- Task prompt
Word for word, restate the data that follows, omitting the images.

- Data shown
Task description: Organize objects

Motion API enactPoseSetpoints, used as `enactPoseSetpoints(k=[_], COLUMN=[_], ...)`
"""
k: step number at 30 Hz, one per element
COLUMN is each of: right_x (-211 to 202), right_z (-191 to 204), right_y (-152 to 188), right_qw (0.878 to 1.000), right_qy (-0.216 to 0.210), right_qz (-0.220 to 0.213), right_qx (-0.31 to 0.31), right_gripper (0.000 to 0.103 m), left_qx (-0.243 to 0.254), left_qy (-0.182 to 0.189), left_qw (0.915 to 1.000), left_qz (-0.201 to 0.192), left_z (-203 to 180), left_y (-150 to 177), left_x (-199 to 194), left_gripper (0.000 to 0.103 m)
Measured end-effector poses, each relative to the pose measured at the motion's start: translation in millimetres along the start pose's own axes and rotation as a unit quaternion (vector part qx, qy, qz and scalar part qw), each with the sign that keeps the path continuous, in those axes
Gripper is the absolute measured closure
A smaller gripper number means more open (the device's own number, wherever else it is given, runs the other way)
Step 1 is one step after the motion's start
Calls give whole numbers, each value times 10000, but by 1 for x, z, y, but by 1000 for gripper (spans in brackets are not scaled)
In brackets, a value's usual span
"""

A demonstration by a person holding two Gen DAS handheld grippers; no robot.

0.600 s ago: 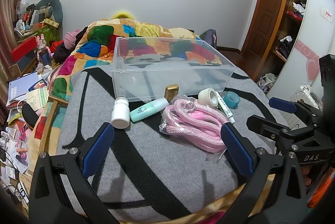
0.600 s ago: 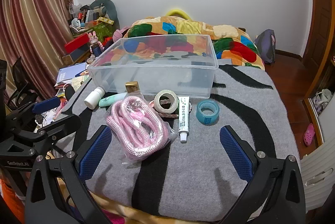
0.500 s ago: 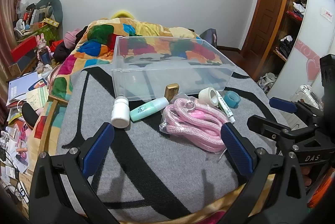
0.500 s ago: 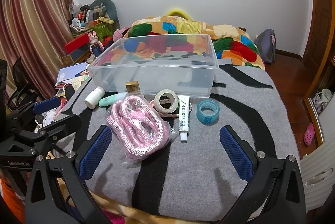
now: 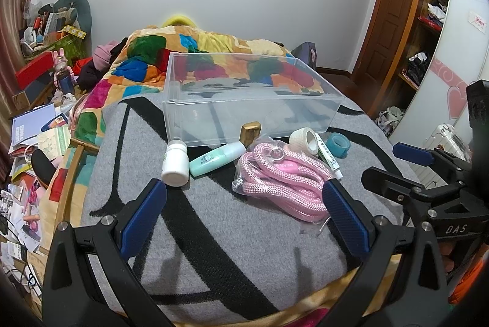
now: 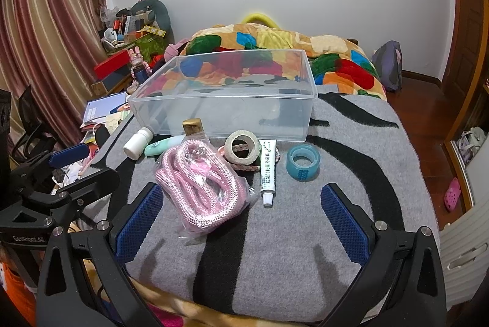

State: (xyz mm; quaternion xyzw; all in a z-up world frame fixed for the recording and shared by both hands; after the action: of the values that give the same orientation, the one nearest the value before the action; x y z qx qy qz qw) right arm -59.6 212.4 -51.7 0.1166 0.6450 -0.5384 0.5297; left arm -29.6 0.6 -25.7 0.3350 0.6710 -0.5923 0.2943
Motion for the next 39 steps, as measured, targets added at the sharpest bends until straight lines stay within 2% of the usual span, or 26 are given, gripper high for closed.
enactPoseSetpoints(k=[39], right_x=[1], right_z=[-1], right_y=[1], right_qw=[10000], right_qy=[-26], right_qz=[15], right_qx=[12], right_gripper=[0], left_qx=[-12], left_qy=[57], left_qw=[10000], left_qz=[39], left_z=[0], left_y=[-2], left_x=[-1], left_gripper=[0])
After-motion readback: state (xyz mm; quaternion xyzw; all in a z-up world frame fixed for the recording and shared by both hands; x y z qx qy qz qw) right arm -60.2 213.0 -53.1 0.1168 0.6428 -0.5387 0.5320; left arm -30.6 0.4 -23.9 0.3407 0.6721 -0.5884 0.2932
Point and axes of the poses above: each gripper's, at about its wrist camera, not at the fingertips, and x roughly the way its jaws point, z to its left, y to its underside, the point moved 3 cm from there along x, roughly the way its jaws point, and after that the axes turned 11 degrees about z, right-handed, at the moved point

- Task result
Task description: Organize objects

Motion API enactPoseSetpoints, used as `enactPoseSetpoints(k=[_], COLUMN=[_], ...)`
"""
k: step number at 30 Hz, one per element
COLUMN is each of: right_x (-211 to 202), right_z (-191 to 204), right_y (-152 to 188), right_qw (0.878 to 1.000), right_qy (-0.216 to 0.210), right_qz (-0.220 to 0.213), right_qx (-0.31 to 0.31), right_gripper (0.000 to 0.103 m), left_qx (-0.243 to 0.254), left_qy (-0.182 to 0.189), left_qw (0.915 to 1.000), left_qz (-0.201 to 0.192), left_z (-203 to 180), left_y (-150 to 177), left_x (-199 to 194), left_gripper (0.000 to 0.103 m)
Measured end-effector poses, each relative to the pose measured at the motion's start: translation in millimetres along the start pose's own axes and rotation as a unit quaternion (vector part qx, qy, qz and scalar part qw), each with the sign that keeps the path continuous, in those axes
Gripper is the absolute measured closure
A smaller gripper number means more open (the device's own number, wherever else it is given, runs the other way)
Step 1 is one step after the motion's start
Calls give whole numbers, each value times 10000, but by 1 for x, z, y, but by 1000 for gripper (spans in brackets are not scaled)
In brackets, a value's usual span
"""

A demonstration by a person holding two Gen DAS handheld grippers; no robot.

0.600 s ago: 
0.600 s ago: 
0.500 s ago: 
0.500 s ago: 
now: 
now: 

State: (xyz mm; quaternion xyzw; all in a z-up world frame fixed for the recording and shared by both hands; after the action: of the values that give the same orientation, the one nearest the value before the action; x y z qx qy qz qw) right arm -59.6 212.4 -51.7 0.1166 0.6450 -0.5384 0.5297; left arm -29.6 0.6 -25.7 0.3350 0.6710 -0.5923 0.2943
Motion for the next 39 steps, as measured, targets added at the sharpest bends until straight lines stay within 2% of the usual span, or 26 are given, gripper high for closed.
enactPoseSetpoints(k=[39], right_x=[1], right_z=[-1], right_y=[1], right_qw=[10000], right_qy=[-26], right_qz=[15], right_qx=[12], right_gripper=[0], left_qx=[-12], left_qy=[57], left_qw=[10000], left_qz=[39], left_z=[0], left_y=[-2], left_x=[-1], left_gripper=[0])
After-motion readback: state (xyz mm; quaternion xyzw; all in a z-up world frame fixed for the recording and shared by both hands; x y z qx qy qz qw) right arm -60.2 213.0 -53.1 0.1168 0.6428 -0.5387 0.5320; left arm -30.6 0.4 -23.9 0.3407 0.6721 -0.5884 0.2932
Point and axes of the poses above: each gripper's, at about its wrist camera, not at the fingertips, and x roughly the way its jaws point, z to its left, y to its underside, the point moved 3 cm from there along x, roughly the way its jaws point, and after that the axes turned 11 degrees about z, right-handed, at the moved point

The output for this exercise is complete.